From the other side of the globe, The Hu came open the Riot Stage. Mongolian folk-metal with throat singing & morin khuur, in Mongolian, they had some videos go viral and carry them to Riot Fest. And they did not disappoint, with a very impressive stage presence and a new album just out the day before, The Gereg.
Over at the Rise Stage was Cherry Glazerr, who brought their indie-punk & more to early in the day, playing mostly off their new record, this year’s Stuffed & Ready (QRO review). But you couldn’t blame fans for not sticking around at the Rise Stage for Surfer Blood, or the rapper Prof at the Radicals Stage, when there was real (fake) blood at Riot Stage for GWAR.
“We heard there was a riot at this festival, so we’re shutting it down!” The scumdogs of the universe brought the full GWAR experience to their umpteenth Riot Fest, “Metal Land”. They defiled a pregnant Katelyn Jenner, Donald Trump, and dead children (“It’s not pedophilia, it’s necrophilia”), as well as songs like “Fuck This Place” and their cover of AC/DC’s “If You Want Blood (You Got It)”.
[note: later, GWAR members were in the press tent, in full regalia. Your correspondent was behind one of them at the bar, and, without any cash in the scumdog’s costume, had your correspondent cover the tip]
With Slayer’s final area show headlining the day, Saturday leaned into the metal, including side-supergroup The Damned Things (who include Scott Ian of Anthrax and even Joe Trohman & Andy Hurley of Fall Out Boy) on the far Rebel Stage. But this was still Riot Fest, so there was still emo-punk like Turnover on the Rise Stage and The Story So Far on the Roots Stage.

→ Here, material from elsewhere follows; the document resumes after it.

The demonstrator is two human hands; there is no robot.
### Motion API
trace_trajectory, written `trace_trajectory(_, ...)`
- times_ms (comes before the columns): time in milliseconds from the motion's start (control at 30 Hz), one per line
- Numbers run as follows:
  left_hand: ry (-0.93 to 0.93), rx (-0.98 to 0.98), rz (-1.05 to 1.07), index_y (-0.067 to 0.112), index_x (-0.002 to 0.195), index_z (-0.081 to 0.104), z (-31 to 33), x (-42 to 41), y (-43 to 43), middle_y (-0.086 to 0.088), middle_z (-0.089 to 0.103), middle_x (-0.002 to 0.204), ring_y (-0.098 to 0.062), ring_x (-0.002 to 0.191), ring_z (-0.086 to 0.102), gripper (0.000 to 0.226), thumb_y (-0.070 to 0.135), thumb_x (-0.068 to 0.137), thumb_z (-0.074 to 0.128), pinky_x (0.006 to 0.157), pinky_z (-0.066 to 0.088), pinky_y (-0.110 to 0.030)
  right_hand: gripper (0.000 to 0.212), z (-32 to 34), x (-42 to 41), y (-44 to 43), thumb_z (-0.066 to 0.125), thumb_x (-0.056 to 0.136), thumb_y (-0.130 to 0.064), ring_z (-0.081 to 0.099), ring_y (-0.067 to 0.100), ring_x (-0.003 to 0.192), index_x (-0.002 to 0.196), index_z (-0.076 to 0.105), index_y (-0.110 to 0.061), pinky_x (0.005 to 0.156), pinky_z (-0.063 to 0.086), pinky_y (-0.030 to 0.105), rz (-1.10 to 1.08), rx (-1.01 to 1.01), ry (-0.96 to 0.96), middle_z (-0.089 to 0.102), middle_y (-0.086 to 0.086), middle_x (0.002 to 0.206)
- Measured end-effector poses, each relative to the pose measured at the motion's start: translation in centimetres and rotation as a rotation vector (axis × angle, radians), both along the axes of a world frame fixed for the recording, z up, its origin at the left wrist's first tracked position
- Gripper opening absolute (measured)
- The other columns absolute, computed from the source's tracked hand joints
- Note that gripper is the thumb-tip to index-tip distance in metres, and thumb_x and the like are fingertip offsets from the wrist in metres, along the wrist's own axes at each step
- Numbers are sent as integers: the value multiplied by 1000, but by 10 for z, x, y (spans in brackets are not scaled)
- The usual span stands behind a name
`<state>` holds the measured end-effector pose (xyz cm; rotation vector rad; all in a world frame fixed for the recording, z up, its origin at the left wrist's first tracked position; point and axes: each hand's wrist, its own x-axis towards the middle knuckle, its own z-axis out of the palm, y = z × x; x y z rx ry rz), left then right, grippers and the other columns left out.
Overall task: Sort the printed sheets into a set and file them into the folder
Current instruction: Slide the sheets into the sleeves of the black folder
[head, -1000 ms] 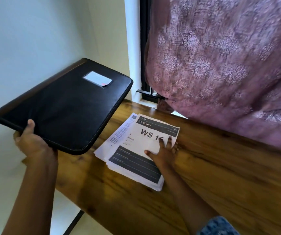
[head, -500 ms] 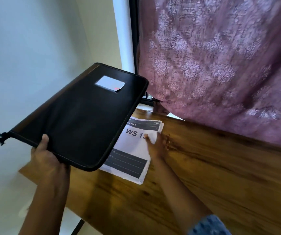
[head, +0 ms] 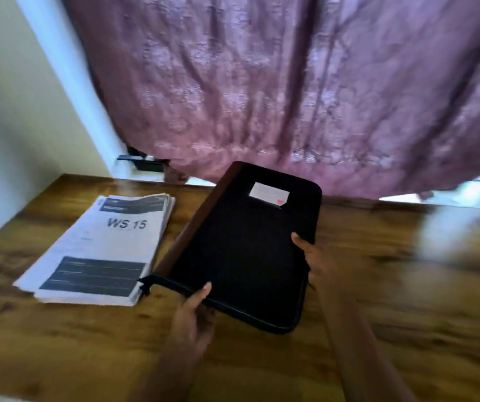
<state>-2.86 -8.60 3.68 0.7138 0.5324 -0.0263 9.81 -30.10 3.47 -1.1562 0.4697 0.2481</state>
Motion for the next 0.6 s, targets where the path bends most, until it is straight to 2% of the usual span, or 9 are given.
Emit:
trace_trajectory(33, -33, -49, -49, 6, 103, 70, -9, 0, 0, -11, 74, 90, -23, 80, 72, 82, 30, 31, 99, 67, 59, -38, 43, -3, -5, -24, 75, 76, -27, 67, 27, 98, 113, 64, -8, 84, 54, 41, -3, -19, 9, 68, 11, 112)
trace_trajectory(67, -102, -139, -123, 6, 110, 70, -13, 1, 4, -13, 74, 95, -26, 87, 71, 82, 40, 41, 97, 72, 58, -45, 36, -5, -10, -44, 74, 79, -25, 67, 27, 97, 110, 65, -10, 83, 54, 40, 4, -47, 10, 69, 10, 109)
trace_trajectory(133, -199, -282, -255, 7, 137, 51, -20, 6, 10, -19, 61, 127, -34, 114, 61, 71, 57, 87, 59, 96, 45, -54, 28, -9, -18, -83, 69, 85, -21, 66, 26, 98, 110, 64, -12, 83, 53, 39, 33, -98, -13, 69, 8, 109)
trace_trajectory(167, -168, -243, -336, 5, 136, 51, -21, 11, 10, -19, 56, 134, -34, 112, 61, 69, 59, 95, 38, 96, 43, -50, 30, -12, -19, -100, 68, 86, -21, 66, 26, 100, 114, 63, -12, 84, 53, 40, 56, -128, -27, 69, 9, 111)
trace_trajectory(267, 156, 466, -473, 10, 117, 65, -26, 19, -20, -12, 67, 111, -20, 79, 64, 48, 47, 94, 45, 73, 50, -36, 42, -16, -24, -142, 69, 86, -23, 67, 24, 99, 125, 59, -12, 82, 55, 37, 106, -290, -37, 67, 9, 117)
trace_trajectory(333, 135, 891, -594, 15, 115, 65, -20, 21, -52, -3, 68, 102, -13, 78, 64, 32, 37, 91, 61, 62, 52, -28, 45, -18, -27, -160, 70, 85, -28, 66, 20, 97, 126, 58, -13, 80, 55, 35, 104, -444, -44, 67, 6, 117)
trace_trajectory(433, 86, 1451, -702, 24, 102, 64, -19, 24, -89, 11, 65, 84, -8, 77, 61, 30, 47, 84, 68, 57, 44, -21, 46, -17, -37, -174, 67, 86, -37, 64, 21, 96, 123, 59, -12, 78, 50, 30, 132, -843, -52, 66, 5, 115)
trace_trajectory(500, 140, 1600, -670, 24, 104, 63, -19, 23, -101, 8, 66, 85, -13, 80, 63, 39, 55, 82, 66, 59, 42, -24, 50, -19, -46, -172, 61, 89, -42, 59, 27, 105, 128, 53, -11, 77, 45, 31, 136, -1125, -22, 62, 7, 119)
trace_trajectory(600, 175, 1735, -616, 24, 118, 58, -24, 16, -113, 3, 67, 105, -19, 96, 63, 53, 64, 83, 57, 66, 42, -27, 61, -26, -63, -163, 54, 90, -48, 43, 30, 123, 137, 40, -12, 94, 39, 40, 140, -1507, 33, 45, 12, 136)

Yet the big opening metal salvo was Anthrax doing a fan request set list on the Riot Stage. They and Slayer naturally go together in most people’s minds, like when they played as part of the ‘Big Four’ in metal with Metallica & Megadeth at Yankee Stadium in 2011 (QRO live review), but if Slayer is pummeling dark metal, Anthrax is the more fist in the air fun metal. Or, to put it another way, Anthrax is your daytime party metal (they were all wearing Chicago Bulls jerseys with their names on the backs), Slayer your evening thrash, which is exactly what happened at Riot Fest ’19.
As day turned to night, the conflicting sets kicked in, forcing one to make choices. The big, emotional rock of Manchester Orchestra at the Rise Stage, a perfect Riot Fest fit? The grade-A agit punk of Rise Against on the Roots Stage, who paid tribute to both Riot Fest & Slayer for doing it for so many years, another perfect fit for the festival? Or those who are nothing to fuck with, Wu-Tang Clan at the Radicals Stage, who are a rap collective able to bring the ruckus & cross the genres, playing not their first Riot Fest (QRO photos at Riot Fest ‘14)? Try to bounce between stages? Couldn’t go wrong with any choice.
And if you were a hipster indie kid who remembers the early 2000s heyday and not a metal head? Why, there was Bloc Party doing their 2005 breakthrough classic Silent Alarm on the Rise Stage to close out the night. Admittedly, Bloc Party haven’t matched that since, but it’s not like The Strokes have ever matched Is This It. The start of their U.S. Silent Alarm tour, did they the hits like “Banquet” and “Like Eating Glass” to a packed house that singer Kele Okereke thanked for, “Not getting their Slay on – they sound great, by the way.”
Yeah, you could hear Slayer at the relatively nearby Riot Stage, but you could hear Slayer all the way in Milwaukee. Billed as their final tour, with this their final Chicago/Milwaukee show, it was the big finish that made you put your devil horns fingers in the air. There seemed to be fire shooting out on stage for every song. It would have made any vampire afraid. Relentless & repentless, it was soooo metal. It was Slayer.